Now I'm sitting on the sofa with my daughter, who's feeling a little poorly after her vaccinations. I wanted to take her to the heart of power, into the belly of the beast. I wanted to get photos of the two of us, me and my child who is worth anything, everything.
I wanted to say: this is real. This is a serious issue. It doesn't just impact your mental and physical health during pregnancy. Instead it leaves a long and visceral scar.
But I’ve just closed the front door.
We are back in our pyjamas on the sofa. She smiling at me. She's glad she didn't have to get into the car seat or wait outside a vast Gothic building on a cold February evening. I’m glad too.
I know that either me or her or both of us one day be invited back. I know I strive to be a person that says yes and then work out the logistics afterwards and, generally, I am. My baby is only 16 weeks old. I am still healing and recovering. And sometimes it’s about knowing what to say yes to.
Today, I'm saying yes to the sofa. Yes to Netflix. Yes just snuggles with my daughter.
In a way this feels like a quiet revolution of our own. A way of saying those who need to most can't always go to the place of power. Can’t they come to us? Because I have this. I have my phone and voice and a very modest platform.
So here I am in the beating animal heart of motherhood. Milk sick on my shoulder. Hot breath in my ear. This is enough for now.

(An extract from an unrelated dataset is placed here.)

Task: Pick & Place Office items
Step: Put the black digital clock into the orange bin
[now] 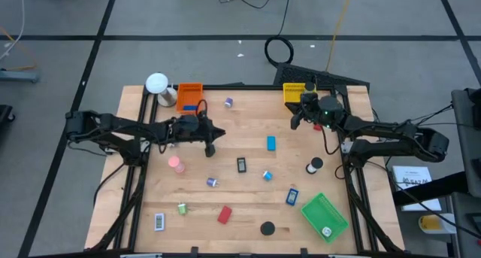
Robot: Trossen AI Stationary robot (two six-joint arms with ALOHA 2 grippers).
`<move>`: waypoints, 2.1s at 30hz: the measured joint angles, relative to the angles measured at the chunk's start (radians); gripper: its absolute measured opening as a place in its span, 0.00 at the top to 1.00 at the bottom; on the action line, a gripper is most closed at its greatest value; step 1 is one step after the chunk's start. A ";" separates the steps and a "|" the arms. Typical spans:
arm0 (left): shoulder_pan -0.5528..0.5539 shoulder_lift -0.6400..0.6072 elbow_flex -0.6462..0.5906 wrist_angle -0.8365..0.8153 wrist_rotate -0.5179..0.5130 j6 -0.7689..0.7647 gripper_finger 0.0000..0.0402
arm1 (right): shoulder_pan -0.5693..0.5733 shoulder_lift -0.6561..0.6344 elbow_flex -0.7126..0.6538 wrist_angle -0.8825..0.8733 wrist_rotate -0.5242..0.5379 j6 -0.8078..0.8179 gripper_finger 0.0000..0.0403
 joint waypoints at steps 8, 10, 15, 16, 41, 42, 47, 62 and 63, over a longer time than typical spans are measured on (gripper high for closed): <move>-0.060 0.000 0.008 -0.055 -0.022 0.013 0.91 | 0.044 0.000 0.000 0.070 -0.001 -0.008 0.99; -0.072 0.000 0.008 -0.081 -0.024 0.000 0.91 | 0.062 0.000 0.000 0.082 -0.001 -0.025 0.99; -0.127 0.000 0.008 -0.112 -0.106 -0.002 0.91 | 0.102 0.010 0.000 0.079 -0.001 -0.047 0.99; -0.137 0.000 0.008 -0.112 -0.127 0.000 0.91 | 0.110 0.015 0.000 0.082 -0.001 -0.063 0.99; -0.366 0.073 0.099 -0.153 -0.232 -0.157 0.89 | 0.156 0.059 0.000 0.201 -0.128 -0.075 0.99; -0.366 0.094 0.103 -0.158 -0.231 -0.164 0.88 | 0.156 0.059 0.000 0.203 -0.128 -0.075 0.99; -0.366 0.226 0.167 -0.153 -0.167 -0.178 0.74 | 0.156 0.059 0.000 0.199 -0.128 -0.075 0.99; -0.363 0.464 0.369 -0.156 -0.171 -0.045 0.22 | 0.156 0.059 0.000 0.188 -0.128 -0.077 0.99; -0.364 0.472 0.374 -0.152 -0.170 -0.034 0.21 | 0.156 0.059 0.000 0.186 -0.128 -0.078 0.99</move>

Joanna, thank you for sharing this. I’m a doctor and a mother and I struggled so much trying to convey to my own doctors my experience of pregnancy, and felt completely unsupported at a time when I needed help. I feel so strongly that awareness of what pregnancy is like needs to change, so much so that I’m working on a memoir about it right now, I want to be part of changing the medical landscape.
“I wanted to say: this is real. This is a serious issue. It doesn't just impact your mental and physical health during pregnancy. Instead it leaves a long and visceral scar.”
Words like these are so powerful in raising awareness. Thank you again.
Wishing you all the best as you continue to heal from your delivery and enjoy the baby snuggles ♥️
I only recently heard of your book listening to your interview with Penny Wincer on Not Too Busy To Write. I haven’t managed to get hold of a copy yet (I live in NZ), but am excited to read it!
Thanks for sharing, Joanna. I had a little morning sickness but can’t imagine HG. So sorry you suffered that way.
Yes to quiet revolutions. And I completely agree that places of power and decision-making should be far more accessible. It’s a huge (and very convenient for some) issue. I saw it even just at a District level when I was a Councillor.
Enjoy the snuggles for now. And all strength to you in Westminster when you do go!